Hawkins notes that the US already has a history of innovation intermediaries including the Battelle Memorial Institute, which operates its own series of research facilities as well as managing several major government labs. But he notes that the US strategy has an uphill battle. It doesn't have the depth of experience in this area compared to countries such as Japan and Germany.
"Industry is far better fixed than government to know whether it's feasible but at least they're trying," he says.
Canada's National Research Council (NRC) is the most logical agency to operate innovation intermediaries, and Hawkins says "I'd be surprised if (NRC president) John McDougall has not got advanced manufacturing and AMP on his radar".
The NRC does not have a comprehensive manufacturing strategy encompassing all of its assets and functions, although several of its former institutes and major elements of its new program and portfolio structure are closely aligned with industry sectors.
Industry Canada also does not have an advanced manufacturing strategy that encompasses all of the industry sectors it represents.
Hawkins recently published a paper advocating the extension of Canada's technology-focused innovation policy to the natural resources sector, in particular the oil sands industry (R$, March 15/12). Univ of Ottawa professor Jonathan Linton says such an approach nicely complements the US approach to manufacturing and should be vigorously pursued.
"We can be pre-eminent in adding value to natural materials. There's lots of unharvested potential," says Linton. "We have this rich national resource base but it's almost as if we're embarrassed by it."

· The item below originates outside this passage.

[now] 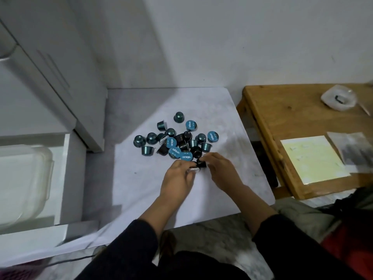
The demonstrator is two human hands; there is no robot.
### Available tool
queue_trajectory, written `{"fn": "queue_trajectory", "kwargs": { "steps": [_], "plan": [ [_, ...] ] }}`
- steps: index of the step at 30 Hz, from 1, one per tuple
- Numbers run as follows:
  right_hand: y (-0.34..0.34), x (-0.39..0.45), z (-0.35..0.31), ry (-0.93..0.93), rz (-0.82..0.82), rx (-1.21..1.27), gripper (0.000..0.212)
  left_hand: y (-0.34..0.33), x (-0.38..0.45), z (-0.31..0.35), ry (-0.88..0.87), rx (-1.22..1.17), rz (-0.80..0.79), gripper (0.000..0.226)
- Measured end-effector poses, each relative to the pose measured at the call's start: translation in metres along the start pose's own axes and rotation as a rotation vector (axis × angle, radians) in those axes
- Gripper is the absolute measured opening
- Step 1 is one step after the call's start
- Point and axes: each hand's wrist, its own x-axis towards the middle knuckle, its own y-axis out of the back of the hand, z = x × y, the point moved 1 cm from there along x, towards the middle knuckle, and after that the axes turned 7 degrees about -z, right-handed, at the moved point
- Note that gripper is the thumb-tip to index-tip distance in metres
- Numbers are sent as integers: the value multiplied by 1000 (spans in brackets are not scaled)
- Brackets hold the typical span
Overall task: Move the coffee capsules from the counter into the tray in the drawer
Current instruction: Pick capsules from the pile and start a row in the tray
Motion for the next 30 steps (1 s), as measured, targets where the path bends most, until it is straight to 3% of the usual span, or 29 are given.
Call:
{"fn": "queue_trajectory", "kwargs": {
  "steps": [8,20,25,30],
  "plan": [
    [-5,2,7,-52,66,171,16,-7,4,-7,64,-149,113,19],
    [7,2,-6,-291,102,501,10,15,-3,-3,207,-453,194,23],
    [57,11,-38,-209,186,757,19,63,-11,25,95,-522,275,23],
    [101,18,-91,-15,116,992,22,132,-27,41,27,-576,271,27]
  ]
}}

The recently formed Canada's Oil Sands Innovation Alliance (COSIA) is an example of an industry-led effort to apply value-added technologies for improving the industry's environmental performance (see page 1). COSIA will facilitate collaborations between the major oil sands companies, universities and smaller firms that can take resulting products and processes to market, many of which could have manufacturing application.
Linton notes that the strong dollar has redefined the manufacturing challenge in Canada and the government response appears to be "giving shelter to the existing base". The US AMP initiative offers an opportunity to change direction and leverage their efforts to Canadian advantage.
"We should be taking advantage of it," says Linton. "Canadian firms and organizations could benefit from AMP by supplying the US."